Dernière ligne droite, ou l’attente interminable ?

Mon tout petit,

Je ne pensais pas t’écrire aujourd’hui alors que tu n’es encore dans mes bras, je pensais que je te serrerais contre moi, déjà. J’étais sûre que tu aurais hâte de nous rencontrer, j’étais certaine qu’un sixième arriverait plus tôt et je me demande si c’est à cause de moi ?

Et de façon raisonnable j’ai peur d’avoir mal, de ne pas gérer l’accouchement, d’être transférée à l’hôpital. Mais surtout j’ai peur d’être submergée d’émotions pendant le travail ou après, peur de ne pas ressentir la bonne émotion une fois que tu seras dans nos bras. Cette fois pourtant je ne serai pas seule avec toi et tes frères et sœurs, pour la première fois d’ailleurs depuis ton deuxième frère. Tu as eu cette joie de construire une jolie relation avec ton papa in-utéro, tu es le seul bébé pour lequel il a pu être présent du début à la fin et même après, et j’ai partagé cette chance avec toi.
Puis bon, pour ne pas te mentir, tes petits pieds dans mes côtes me font quand même bien mal, la nuit le dos bloqué du haut jusqu’en bas c’est pas l’idéal et ça participe bien à mon impatience de te voir dehors plus que te sentir dedans aussi.

Je sais déjà que tu vas ressembler à ta sœur, la plus grande et elle a tellement hâte de te découvrir, à vrai dire ils ont tous tellement hâte de te rencontrer, ils nous demandent souvent quel jour tu vas arriver, c’est difficile pour eux de comprendre que l’attente dure autant. Alors pour combler ce vide nous cochons des cases sur un calendrier que je garderai précieusement quand tu seras avec nous pour me souvenir toujours de cette attente, notre impatience. Les puristes me rappellent qu’une grossesse dure neuf mois, je ne pense pas avoir eu le temps de l’oublier depuis juin l’an dernier, je laisse parler, agacée.
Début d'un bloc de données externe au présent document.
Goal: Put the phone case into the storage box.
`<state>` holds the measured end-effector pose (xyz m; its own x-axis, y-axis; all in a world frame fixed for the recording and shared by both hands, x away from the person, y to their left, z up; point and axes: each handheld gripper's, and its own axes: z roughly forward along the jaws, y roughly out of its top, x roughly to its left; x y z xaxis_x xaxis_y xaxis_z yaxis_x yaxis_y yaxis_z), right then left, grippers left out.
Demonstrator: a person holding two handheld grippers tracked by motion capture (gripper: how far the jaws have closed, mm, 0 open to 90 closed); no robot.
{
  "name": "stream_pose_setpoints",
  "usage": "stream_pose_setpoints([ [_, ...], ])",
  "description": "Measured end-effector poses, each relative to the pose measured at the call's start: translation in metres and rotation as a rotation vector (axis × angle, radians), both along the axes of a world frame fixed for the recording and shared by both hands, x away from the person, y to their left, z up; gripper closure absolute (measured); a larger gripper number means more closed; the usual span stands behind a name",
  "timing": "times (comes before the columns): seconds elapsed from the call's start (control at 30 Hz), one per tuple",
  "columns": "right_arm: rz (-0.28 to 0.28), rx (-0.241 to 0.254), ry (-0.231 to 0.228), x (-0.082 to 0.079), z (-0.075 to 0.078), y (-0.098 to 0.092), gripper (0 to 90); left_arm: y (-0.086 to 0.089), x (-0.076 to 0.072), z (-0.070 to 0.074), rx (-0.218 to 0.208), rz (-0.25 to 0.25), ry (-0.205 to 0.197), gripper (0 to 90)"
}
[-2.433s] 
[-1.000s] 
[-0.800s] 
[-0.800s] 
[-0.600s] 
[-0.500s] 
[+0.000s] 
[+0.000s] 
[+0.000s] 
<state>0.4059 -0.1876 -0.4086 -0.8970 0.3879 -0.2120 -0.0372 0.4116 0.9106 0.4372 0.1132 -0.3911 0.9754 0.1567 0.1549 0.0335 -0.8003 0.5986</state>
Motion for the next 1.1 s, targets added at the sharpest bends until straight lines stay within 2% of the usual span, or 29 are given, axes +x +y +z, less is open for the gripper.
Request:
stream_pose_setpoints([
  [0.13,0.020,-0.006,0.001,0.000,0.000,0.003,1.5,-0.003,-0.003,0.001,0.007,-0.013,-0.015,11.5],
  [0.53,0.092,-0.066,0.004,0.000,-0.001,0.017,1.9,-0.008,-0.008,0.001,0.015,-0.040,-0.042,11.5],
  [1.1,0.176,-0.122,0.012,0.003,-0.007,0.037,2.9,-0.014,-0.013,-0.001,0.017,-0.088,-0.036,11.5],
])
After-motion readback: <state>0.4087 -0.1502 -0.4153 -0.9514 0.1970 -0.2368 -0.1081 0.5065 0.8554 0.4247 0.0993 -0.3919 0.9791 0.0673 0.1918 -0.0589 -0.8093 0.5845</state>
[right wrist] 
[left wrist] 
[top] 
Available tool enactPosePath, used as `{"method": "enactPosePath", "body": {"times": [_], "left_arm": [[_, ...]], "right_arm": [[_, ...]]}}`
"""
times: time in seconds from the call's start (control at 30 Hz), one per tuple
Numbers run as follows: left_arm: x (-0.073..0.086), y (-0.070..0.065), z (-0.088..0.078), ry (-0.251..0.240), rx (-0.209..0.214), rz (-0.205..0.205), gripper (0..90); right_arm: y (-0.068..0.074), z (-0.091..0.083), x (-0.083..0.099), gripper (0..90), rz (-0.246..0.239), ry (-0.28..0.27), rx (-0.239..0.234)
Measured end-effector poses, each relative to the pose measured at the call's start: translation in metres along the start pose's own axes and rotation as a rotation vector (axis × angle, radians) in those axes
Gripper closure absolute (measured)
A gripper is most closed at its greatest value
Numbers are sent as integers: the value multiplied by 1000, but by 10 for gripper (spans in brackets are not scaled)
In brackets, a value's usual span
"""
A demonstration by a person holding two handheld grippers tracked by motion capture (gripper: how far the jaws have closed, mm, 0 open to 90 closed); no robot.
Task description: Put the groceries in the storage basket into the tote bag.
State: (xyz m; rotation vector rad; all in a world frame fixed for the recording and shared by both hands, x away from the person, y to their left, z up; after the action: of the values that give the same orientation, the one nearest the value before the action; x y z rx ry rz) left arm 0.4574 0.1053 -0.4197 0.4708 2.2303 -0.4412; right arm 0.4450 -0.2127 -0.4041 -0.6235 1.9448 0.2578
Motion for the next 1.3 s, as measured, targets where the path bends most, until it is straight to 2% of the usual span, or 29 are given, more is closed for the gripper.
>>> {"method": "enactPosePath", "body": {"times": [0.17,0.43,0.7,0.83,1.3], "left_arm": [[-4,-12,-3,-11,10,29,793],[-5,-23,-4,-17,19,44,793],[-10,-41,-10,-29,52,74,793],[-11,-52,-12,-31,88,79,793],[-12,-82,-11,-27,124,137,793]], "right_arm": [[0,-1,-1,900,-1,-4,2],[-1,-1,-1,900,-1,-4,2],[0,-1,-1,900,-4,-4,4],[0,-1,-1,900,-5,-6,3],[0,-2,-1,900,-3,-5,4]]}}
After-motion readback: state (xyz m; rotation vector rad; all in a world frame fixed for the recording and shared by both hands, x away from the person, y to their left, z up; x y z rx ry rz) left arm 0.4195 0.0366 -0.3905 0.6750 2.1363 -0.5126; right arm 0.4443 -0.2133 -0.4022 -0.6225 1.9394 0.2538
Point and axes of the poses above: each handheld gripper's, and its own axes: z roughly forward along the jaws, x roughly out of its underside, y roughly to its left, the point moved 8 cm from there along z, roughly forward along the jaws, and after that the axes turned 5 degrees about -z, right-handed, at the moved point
Bien entendu, objectivement il y a pire dans une vie qu’une grossesse qui se passe bien et qui dure plus de trente neuf semaines, je pense que mon sourire parle pour moi, mais il m’arrive le soir de me demander pourquoi quand même et puis quand surtout ! Je suis si enthousiaste depuis plus de cinq semaines à présent qu’il serait temps que tu nous fasses la joie de nous rejoindre. Je disais il y a quelques jours à mon mari « vivement que je sois épuisée, que mes nuits soient hachées, que j’ai mal aux seins, que je pleure à cause de tout ça et donc que je sois super chiante quand même » parce que bon, c’est aussi ça la vie avec un nouveau né durant au moins quelques jours, chez moi en tout cas. D’ailleurs, finalement avoir hâte d’accoucher c’est l’une des très rares mais très bonne raison d’avoir vraiment hâte d’avoir mal, au moins dans un premier temps pour celles qui prendront par la suite une péridurale.

Alors petit bout de chou rejoins nous.